C'est une question qui s'était déjà posée quand furent perpétrés, le 19 juillet, deux attentats anti-israéliens à Paris, et qui surgira avec plus d'intensité quand, le 17 septembre, à la veille du nouvel an juif, une bombe placée dans la voiture d'un membre de la mission d'achat d'Israël explose, rue Cardinet, blessant grièvement les passagers de l'auto ainsi que plusieurs dizaines de lycéens du lycée Carnot proche.

Rome

Le lendemain, c'est un attentat contre les juifs venant prier dans la grande synagogue de Bruxelles, et trois semaines plus tard, le 9 octobre, un attentat meurtrier — dont la première victime est un enfant — contre la synagogue de Rome, où des juifs étaient venus célébrer une bar-mitzva (l'équivalent d'une communion) collective.

Pour les policiers, les attentats de la rue des Rosiers et ceux perpétrés à Bruxelles et à Rome offrent d'innombrables points de parenté. S'ils paraissent liés aux entreprises de déstabilisation internationale, ils n'en constituent pas moins, à en croire la réaction des fidèles, les conséquences des campagnes antisémites qui ont pris pour prétexte la guerre d'Israël au Liban.
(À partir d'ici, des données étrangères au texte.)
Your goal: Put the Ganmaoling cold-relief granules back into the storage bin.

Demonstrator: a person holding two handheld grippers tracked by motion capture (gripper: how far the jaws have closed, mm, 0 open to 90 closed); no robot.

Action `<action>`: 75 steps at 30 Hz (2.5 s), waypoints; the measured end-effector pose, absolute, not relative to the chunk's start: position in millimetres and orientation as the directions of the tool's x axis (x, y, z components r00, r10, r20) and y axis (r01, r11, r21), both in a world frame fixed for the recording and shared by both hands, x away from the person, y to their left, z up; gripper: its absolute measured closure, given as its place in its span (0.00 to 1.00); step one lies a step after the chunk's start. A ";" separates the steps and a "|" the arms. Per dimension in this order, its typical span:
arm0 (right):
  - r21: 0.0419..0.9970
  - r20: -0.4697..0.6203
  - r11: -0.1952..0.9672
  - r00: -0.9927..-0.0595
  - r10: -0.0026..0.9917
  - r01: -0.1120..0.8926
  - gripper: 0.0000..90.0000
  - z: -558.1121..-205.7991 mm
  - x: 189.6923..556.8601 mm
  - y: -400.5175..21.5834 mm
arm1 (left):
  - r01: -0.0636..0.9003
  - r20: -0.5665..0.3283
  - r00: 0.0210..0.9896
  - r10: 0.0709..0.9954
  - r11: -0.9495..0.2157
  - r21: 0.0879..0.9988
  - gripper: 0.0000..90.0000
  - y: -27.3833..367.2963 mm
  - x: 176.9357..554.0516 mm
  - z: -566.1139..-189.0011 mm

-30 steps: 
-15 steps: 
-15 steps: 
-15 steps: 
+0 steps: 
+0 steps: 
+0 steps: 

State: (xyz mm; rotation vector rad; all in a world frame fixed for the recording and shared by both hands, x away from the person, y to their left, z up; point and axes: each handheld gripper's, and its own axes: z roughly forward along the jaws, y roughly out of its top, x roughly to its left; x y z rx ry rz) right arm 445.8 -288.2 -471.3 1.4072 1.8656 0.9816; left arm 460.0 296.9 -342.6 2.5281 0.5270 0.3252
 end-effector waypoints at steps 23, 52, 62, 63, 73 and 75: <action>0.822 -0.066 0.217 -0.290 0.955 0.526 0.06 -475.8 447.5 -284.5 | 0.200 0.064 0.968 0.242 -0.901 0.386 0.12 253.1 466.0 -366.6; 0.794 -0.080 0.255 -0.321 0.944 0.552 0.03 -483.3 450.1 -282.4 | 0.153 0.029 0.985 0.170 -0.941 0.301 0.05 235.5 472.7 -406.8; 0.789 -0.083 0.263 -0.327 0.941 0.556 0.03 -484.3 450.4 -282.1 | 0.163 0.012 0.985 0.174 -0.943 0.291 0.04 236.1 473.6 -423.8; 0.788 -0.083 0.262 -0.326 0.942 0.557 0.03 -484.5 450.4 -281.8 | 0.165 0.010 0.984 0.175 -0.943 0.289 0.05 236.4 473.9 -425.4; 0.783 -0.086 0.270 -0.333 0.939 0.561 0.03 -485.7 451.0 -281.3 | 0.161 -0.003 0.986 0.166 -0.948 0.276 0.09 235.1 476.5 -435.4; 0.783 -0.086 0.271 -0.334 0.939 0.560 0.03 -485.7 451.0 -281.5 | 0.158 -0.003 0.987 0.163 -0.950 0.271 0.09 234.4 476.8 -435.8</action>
Le phénomène est particulièrement manifeste en Italie où, pour la première fois dans l'histoire moderne de ce pays, qui y avait échappé au temps du fascisme mussolinien, l'antisémitisme cause des ravages. Les juifs de Rome réagiront d'une façon exceptionnelle dans l'histoire des communautés juives, en refusant les marques de solidarité que leur témoignent les dirigeants et la population d'Italie, les jugeant indirectement responsables de l'attentat.

Tensions

Car c'est en Italie, justement, que Yasser Arafat, au lendemain de son départ de Beyrouth, a rencontré l'accueil le plus chaleureux. Que Jean-Paul II ait, lui aussi, accepté le 15 septembre 1982 d'accorder une audience au chef de l'OLP, alors que le Vatican persiste à ne pas reconnaître l'État d'Israël, a non seulement indigné les juifs d'Italie mais a remis en question de manière générale le rapprochement judéo-chrétien, sensible depuis Vatican II, et d'autres initiatives, comme celles des évêques français de 1973.

Alors que les troupes israéliennes sont toujours au Liban, les juifs de France, soumis à de multiples tensions, sont appelés à renouveler l'équipe qui les représentera au niveau politique. Car Alain de Rothschild, qui a assuré depuis de nombreuses années la présidence du CRIF (Conseil représentatif des institutions juives de France), meurt subitement, en octobre 1982. Le nouveau président et le Conseil directeur devraient être élus en mars 1983. Quel que soit l'élu, il est peu probable qu'il puisse faire preuve d'une autorité suffisante pour sortir les juifs de France de l'environnement morose dans lequel ils se sentent prisonniers.